> [Prompt]:
Please repeat the whole listing exactly, but leave out any picture it holds.

────

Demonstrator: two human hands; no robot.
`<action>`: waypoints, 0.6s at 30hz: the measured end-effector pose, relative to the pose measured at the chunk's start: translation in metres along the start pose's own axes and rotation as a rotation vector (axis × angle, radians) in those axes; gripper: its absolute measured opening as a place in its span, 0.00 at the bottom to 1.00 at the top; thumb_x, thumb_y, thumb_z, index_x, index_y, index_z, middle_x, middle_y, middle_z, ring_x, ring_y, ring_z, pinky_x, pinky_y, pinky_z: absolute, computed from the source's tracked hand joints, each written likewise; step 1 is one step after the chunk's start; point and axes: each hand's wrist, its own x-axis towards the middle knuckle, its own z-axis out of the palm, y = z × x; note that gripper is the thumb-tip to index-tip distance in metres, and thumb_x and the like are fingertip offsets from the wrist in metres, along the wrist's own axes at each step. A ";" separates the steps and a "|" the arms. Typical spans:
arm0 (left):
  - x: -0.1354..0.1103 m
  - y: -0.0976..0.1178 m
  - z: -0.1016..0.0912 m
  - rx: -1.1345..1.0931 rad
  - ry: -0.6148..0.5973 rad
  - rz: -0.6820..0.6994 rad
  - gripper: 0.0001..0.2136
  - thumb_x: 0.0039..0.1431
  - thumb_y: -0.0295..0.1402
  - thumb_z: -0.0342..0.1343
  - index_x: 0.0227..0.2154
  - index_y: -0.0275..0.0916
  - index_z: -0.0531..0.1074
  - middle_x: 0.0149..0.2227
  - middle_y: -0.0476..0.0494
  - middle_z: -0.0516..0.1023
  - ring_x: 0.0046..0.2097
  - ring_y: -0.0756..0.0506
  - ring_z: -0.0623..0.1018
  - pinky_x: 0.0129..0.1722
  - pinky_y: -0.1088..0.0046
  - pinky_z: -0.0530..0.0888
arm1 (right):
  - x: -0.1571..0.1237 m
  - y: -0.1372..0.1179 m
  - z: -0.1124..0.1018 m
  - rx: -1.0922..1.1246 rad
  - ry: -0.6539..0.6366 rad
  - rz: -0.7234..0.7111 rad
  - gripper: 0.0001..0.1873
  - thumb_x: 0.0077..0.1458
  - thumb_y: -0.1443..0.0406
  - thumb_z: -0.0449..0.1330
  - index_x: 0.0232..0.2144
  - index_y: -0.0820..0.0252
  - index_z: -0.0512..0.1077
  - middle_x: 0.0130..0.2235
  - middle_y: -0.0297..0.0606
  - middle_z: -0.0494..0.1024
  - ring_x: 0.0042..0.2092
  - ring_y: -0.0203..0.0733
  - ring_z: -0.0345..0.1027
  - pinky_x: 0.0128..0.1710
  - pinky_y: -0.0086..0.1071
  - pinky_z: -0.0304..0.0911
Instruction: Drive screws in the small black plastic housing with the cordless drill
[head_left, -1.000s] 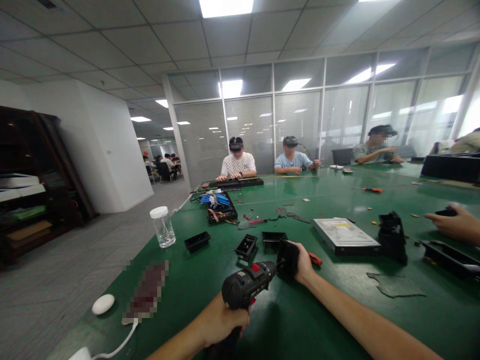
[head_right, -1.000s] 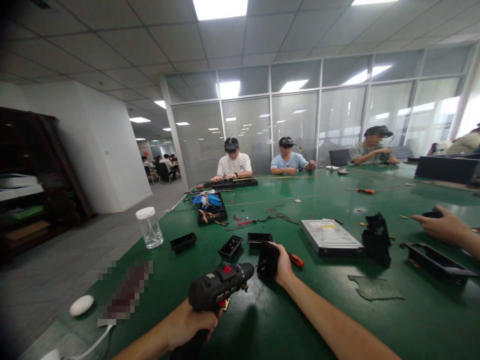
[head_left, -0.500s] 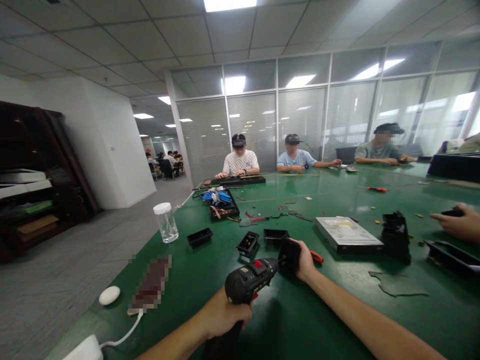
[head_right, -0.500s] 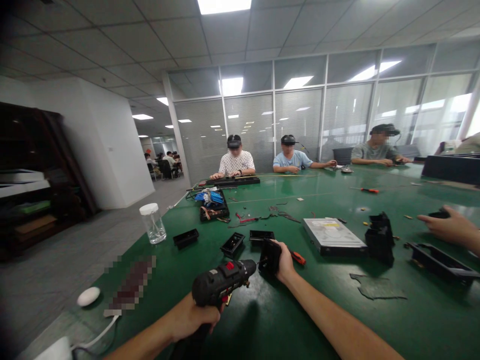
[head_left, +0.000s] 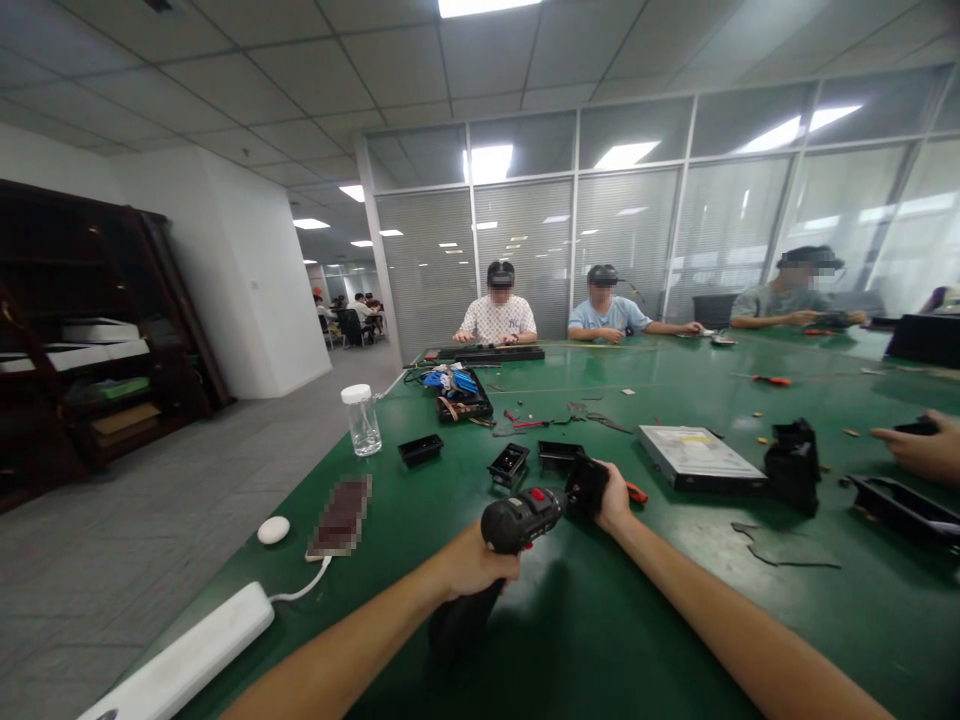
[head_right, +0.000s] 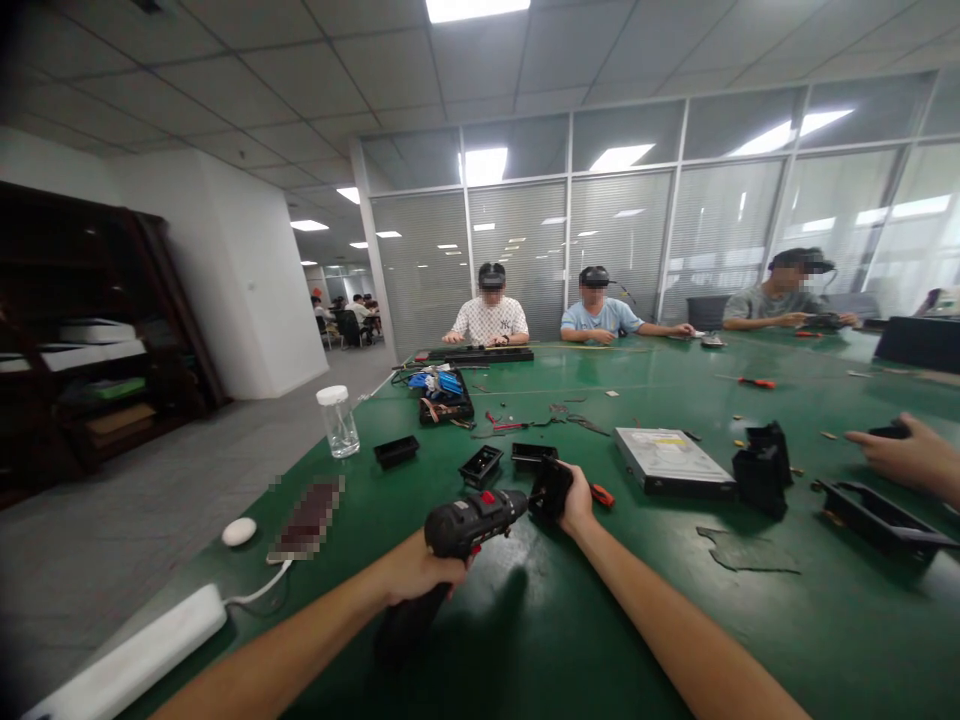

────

> [Answer to the problem]:
Demonstrator: two human hands; no robot.
`<action>`: waypoints, 0.6s at 30hz: the measured end-effector pose, relative to the pose measured at the chunk's start: translation in metres along the start pose's own axes and rotation as a rotation vector (axis × angle, radians) in those axes; gripper: its absolute measured opening as a place in its span, 0.00 at the bottom to 1.00 at the top; thumb_x, thumb_y, thumb_z, index_x, index_y, index_z, middle_x, middle_y, middle_z, ring_x, ring_y, ring_z, pinky_x, pinky_y, pinky_z: absolute, computed from the source's tracked hand joints, each written likewise; step 1 is one step after the chunk's start; point and axes: each hand's wrist, its own x-axis towards the middle knuckle, its own z-axis out of the palm, y = z × x; note that gripper is the thumb-tip to index-tip distance in metres, and thumb_x and the like are fingertip offsets from the wrist in metres, along the wrist's own axes at each step. A ";" separates the steps and a "|" the arms. Typical spans:
arm0 (left):
  - x: -0.1354..0.1103 m
  - y: -0.0976..0.1178 m
  - z: -0.1016..0.0912 m
  - rx: -1.1345..1.0931 rad
  - ry: -0.6148..0.5973 rad
  - rz: -0.6820..0.6994 rad
  - gripper: 0.0001..0.2136
  - thumb_x: 0.0039..0.1431
  - thumb_y: -0.0295..0.1402
  - thumb_z: -0.0342..0.1343
  - index_x: 0.0227..0.2154
  - index_y: -0.0275..0.0916
  - index_z: -0.0531..0.1074
  - middle_x: 0.0149..0.2227
  - middle_y: -0.0476..0.0494
  - middle_z: -0.0516..0.1023
  - ring_x: 0.0046..0.2097
  - ring_y: -0.0756..0.0506
  - ring_z: -0.0623..0.1018
  - pinky_x: 0.0129..0.1722
  - pinky_y: -0.1088..0.0046
  - pinky_z: -0.0530..0.0888
arm1 (right):
  - x: -0.1571..0.1237 m
  - y: -0.1372..0.1179 m
  - z: -0.1124..0.1018 m
  - rx: -1.0922..1.1246 rad
  - ry: -0.6539..0.6366 rad
  - rz: -0.7234..0.7111 rad
  - gripper: 0.0001..0.1873
  - thumb_x: 0.0077..0.1458
  - thumb_y: -0.1443..0.0406
  - thumb_z: -0.0449..0.1330
  - index_x: 0.0232..0.2144
  - index_y: -0.0820..0.0252
  - index_z: -0.0512..0.1077
  - middle_x: 0.0130..0.2235
  - middle_y: -0.0297..0.0606
  - middle_z: -0.0494..0.1024
  - ring_x: 0.0042..0.2092
  - ring_y: -0.0203..0.0733
  - ring_z: -0.0345..0.1027
  - pinky_x: 0.0128..0.1710
  - pinky_y: -0.0086..0.1071
  - pinky_z: -0.0304..0.0911
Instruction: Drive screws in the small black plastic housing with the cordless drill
[head_left, -1.000s] 
[head_right, -1.000s] 
[head_left, -0.500s] 
[head_right, -0.500s] 
[head_left, +0.000s] 
[head_right, +0.000s] 

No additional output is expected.